I was followed briefly by a State Trooper, but when he saw my Alaska plates he waved me on with a brave thumbs up. Godspeed, Northman!
Andrews AFB was dark, the great warbirds frozen in rigor mortis on the ramps beneath a load of snow at least an 1/8th of an inch thick.
Stonekettle Station
Watching Weather Channel coverage of winter storm Jonas today, myself. Like Stonekettle, I am amused by the panic that most people seem to be swallowed by when the weather becomes less than optimal outside. He posted this video of Jimmy Buffett’s tribute to enduring cold weather as an afterthought:
Living in Austin for the last twenty years, I have learned to be cautious when the weather is anything other than warm and sunny. If it rains here I stay home. If it ices here, I stay home. These people are nuts on ice and water. If it clouds over and starts to rain, Austinites slide off the roads by the hundreds. Blows my mind.
There was a common joke that circulated back in the years I lived in San Angelo. “There are only three things in West Texas that can kill you; the weather, the animals, and West Texans on ice.” I remember riding shotgun in a friend’s car during a pretty impressive snowstorm, traveling back to Sweetwater from the TSTC campus that was just outside of town. The snow was packed across the road, with drifts on the sides of the road.
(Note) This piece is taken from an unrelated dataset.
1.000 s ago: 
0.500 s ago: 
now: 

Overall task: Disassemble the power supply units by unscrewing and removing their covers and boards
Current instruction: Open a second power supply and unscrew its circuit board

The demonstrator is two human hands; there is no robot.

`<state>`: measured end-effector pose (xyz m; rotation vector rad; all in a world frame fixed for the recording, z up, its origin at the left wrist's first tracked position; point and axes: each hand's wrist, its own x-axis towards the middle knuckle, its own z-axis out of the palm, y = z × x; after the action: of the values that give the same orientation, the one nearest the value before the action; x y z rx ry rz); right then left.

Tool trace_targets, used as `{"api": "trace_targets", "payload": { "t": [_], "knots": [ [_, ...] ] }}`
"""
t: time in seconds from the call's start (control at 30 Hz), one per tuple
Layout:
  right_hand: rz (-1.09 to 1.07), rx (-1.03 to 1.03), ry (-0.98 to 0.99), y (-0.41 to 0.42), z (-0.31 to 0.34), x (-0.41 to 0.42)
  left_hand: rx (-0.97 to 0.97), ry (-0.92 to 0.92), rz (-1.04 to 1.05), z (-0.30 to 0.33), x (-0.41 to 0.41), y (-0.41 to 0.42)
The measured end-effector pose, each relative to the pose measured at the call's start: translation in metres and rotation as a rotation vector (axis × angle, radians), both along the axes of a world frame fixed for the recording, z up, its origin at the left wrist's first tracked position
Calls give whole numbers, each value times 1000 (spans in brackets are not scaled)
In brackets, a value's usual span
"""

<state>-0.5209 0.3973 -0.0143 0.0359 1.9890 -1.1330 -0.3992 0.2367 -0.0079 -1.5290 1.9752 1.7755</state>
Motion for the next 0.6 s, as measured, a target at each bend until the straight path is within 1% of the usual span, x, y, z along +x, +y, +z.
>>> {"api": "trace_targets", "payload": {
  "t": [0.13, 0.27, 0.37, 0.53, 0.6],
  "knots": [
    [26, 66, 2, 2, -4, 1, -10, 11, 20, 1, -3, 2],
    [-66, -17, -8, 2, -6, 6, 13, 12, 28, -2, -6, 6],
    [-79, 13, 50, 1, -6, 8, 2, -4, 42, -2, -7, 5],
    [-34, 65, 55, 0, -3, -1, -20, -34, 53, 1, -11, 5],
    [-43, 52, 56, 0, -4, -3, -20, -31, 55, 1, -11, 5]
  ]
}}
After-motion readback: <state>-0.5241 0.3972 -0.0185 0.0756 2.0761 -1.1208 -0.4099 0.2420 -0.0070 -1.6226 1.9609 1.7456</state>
This journey sticks in my mind because it had never occurred to me that some people did not know how to drive on slick surfaces before. I looked over at the speedometer and noticed he was doing 50+ on snow, no snow tires, chains, etc. I commented that he might want to slow down since it was slick. He applied some brakes (never apply brakes on slick surfaces) and the car started to spin gently sideways. Brakes applied in full locked mode, we continued to spin until we were traveling backwards down the highway at 50 miles an hour. luckily we hit a snowbank and stopped before hitting anything else. We did make it to our destination, eventually.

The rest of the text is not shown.